Influences of mammals and invertebrate host’s cytokines on platyhelminths. (A) Cytokines. (B) Vertebrate immune system cells. (C) Platyhelminthes. (D) Cytokine. (E) Invertebrate effector cells. (F)S. mansoniprimary sporocysts. Some cytokines (TNF-α and TGF-β) exert direct effects on the parasite, on the other hand, other cytokines (such as interleukins) exert effects on immune system cells and these cells regulate parasites´ biological processes.

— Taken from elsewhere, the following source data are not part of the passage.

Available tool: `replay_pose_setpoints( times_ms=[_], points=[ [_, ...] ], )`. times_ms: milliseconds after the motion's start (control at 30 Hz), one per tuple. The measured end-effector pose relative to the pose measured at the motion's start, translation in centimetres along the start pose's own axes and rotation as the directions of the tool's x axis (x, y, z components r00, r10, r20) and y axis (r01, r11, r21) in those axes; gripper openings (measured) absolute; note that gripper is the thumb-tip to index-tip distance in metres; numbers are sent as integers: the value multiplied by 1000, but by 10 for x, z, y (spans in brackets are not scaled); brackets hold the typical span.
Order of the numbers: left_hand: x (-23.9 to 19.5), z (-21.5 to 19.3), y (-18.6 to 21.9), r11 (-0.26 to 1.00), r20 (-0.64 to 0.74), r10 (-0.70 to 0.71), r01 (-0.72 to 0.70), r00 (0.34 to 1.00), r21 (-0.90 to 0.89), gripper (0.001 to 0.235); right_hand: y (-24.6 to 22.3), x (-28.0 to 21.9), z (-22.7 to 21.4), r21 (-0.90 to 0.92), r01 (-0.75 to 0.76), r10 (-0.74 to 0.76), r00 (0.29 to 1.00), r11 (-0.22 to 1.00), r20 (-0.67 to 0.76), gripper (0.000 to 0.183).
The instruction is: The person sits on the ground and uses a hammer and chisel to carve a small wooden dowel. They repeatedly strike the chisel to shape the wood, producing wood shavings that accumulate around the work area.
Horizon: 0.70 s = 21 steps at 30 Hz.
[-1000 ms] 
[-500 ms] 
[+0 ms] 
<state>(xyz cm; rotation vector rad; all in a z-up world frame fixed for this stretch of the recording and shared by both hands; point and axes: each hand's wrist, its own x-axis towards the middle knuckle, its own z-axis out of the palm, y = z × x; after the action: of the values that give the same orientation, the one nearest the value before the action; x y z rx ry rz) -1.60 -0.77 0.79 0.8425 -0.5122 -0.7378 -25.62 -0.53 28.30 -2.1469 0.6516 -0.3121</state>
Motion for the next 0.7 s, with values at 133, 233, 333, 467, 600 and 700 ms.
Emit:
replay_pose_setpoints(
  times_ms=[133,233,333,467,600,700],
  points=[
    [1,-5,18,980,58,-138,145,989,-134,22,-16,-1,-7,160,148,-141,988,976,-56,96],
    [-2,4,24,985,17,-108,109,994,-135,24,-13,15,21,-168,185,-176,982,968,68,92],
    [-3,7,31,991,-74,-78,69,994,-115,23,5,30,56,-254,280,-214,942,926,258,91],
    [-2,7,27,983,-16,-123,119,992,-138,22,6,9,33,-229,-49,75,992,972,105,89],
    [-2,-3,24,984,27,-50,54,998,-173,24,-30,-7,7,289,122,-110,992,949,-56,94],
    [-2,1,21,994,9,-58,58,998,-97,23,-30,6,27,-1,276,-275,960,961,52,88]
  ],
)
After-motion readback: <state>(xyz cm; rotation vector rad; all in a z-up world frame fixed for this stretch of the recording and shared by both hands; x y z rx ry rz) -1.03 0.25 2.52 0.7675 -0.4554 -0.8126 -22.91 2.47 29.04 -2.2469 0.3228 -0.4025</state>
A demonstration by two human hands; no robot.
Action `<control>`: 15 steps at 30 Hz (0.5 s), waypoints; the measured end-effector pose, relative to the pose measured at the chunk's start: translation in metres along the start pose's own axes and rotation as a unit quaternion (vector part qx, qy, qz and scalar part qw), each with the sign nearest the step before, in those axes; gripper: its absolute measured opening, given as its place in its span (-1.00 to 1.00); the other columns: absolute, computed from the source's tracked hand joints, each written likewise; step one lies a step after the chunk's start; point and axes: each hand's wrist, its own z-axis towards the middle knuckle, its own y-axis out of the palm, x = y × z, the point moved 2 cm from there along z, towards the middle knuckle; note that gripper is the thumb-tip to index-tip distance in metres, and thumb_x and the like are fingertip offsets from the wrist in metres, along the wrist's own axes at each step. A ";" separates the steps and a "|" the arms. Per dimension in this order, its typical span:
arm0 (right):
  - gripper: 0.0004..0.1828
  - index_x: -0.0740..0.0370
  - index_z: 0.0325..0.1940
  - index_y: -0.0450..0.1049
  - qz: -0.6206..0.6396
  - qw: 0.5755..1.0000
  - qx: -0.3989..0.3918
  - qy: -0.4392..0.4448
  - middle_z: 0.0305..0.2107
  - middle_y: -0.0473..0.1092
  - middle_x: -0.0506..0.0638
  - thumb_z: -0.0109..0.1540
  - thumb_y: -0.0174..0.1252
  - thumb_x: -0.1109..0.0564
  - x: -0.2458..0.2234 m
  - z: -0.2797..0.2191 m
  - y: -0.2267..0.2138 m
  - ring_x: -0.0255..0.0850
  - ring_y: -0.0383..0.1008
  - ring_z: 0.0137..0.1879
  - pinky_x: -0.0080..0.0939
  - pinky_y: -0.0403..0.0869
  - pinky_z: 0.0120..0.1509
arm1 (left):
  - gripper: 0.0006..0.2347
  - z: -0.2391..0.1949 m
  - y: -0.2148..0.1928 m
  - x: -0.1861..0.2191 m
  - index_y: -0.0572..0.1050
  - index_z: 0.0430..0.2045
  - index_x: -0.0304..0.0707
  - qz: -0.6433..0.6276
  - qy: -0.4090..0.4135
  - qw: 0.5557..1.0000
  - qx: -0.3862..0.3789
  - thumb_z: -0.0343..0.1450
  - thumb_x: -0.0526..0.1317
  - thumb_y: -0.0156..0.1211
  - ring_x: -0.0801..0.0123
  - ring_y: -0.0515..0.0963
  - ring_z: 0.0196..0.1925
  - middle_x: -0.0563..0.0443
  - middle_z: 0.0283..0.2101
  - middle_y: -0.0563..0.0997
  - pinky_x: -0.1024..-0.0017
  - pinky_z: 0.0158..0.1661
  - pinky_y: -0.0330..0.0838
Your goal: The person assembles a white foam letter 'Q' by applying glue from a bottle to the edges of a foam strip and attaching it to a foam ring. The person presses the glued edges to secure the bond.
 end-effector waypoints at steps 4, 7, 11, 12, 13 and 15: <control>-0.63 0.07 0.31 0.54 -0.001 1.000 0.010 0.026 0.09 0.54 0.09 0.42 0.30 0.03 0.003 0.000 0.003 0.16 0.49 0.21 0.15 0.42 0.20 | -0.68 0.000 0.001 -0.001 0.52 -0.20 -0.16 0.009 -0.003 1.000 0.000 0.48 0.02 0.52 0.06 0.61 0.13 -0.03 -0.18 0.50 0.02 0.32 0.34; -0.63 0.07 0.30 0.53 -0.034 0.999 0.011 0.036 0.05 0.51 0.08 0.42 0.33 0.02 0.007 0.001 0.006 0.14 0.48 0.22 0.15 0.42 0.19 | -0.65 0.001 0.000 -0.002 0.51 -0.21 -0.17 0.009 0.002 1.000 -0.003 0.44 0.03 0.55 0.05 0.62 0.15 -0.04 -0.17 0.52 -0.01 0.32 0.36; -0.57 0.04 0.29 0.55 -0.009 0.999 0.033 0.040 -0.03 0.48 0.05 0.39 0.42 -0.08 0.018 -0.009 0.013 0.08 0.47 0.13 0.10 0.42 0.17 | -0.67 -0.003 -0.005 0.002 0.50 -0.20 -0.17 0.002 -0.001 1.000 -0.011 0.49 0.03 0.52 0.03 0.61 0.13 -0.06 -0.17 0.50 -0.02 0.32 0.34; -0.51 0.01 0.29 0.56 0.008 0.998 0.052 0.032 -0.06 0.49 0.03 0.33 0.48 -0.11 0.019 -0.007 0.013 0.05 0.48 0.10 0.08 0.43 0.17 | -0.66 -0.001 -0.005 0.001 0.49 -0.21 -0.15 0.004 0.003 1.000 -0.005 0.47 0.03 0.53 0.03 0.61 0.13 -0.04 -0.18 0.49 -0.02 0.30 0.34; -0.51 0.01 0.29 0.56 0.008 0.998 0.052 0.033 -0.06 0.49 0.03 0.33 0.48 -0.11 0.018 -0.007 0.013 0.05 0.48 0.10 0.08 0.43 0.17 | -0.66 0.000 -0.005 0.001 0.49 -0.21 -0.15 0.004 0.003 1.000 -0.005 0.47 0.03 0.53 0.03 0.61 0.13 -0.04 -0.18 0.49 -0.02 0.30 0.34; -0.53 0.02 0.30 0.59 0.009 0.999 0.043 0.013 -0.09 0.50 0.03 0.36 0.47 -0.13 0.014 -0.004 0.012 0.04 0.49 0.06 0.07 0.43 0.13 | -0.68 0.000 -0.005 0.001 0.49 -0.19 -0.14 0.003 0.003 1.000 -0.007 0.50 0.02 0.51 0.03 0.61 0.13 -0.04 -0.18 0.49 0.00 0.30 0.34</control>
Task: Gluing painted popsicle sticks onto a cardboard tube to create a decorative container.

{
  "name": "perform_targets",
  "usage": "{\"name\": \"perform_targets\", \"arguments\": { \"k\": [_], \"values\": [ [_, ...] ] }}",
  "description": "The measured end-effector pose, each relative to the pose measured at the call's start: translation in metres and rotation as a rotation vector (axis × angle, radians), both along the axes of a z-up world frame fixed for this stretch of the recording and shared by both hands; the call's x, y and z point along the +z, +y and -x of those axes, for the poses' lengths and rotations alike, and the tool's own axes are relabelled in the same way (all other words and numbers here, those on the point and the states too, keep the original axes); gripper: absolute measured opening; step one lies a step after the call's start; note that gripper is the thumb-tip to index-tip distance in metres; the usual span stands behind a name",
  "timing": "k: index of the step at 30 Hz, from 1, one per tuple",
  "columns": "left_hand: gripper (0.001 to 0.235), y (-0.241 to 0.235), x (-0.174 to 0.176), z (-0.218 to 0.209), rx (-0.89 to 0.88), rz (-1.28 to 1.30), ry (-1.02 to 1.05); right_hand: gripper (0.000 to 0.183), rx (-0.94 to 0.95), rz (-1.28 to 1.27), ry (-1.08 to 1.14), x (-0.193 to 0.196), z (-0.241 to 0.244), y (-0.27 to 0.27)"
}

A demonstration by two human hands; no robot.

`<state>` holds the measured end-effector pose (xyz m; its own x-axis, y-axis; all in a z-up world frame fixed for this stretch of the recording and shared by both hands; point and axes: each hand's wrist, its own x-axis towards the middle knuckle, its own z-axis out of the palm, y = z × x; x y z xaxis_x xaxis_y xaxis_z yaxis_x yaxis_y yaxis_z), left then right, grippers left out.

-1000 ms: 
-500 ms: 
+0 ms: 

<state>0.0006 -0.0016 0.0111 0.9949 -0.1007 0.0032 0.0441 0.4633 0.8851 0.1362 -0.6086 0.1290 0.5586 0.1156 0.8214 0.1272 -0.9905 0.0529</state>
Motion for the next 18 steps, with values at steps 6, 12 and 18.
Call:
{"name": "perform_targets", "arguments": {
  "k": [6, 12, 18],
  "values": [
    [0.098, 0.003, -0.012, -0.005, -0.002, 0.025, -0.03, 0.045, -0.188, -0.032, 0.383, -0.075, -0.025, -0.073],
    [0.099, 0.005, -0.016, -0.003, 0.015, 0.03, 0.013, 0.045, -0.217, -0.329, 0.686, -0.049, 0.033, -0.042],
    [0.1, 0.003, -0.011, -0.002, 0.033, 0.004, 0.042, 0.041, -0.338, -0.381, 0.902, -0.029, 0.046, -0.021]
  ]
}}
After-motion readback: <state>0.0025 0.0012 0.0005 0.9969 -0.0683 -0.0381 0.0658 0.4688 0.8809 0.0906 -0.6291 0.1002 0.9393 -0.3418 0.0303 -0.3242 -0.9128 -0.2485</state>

2.3 The example of human Tumor Necrosis Factor-α (TNF- α) on S. mansoni

Human TNF-α and its effect on S. mansoniare excellent examples of how comprehension of the molecular crosstalk between host and pathogen has increased in the last decades. Some studies have described the influence of the pro-inflammatory cytokine TNF-α on the fecundity and metabolism of the parasite S. mansoni. Amiri et al. [37] described that human TNF-α induces the formation of granulomas and causes a positive effect on the parasite’s egg-laying. Controversially, it was shown that egg-laying decreases and induces changes in the uptake of tyrosine [38] and methionine [39] on S. mansoniin the presence of the human cytokine. It was also documented that parasites’ egg-laying and fecundity occurred later when immunodeficient mice (SCID) were used for infection with the parasite [40]. Finally, Davies et al. [41] reported that host TNF-α promotes the parasite survival and the development of adult worms.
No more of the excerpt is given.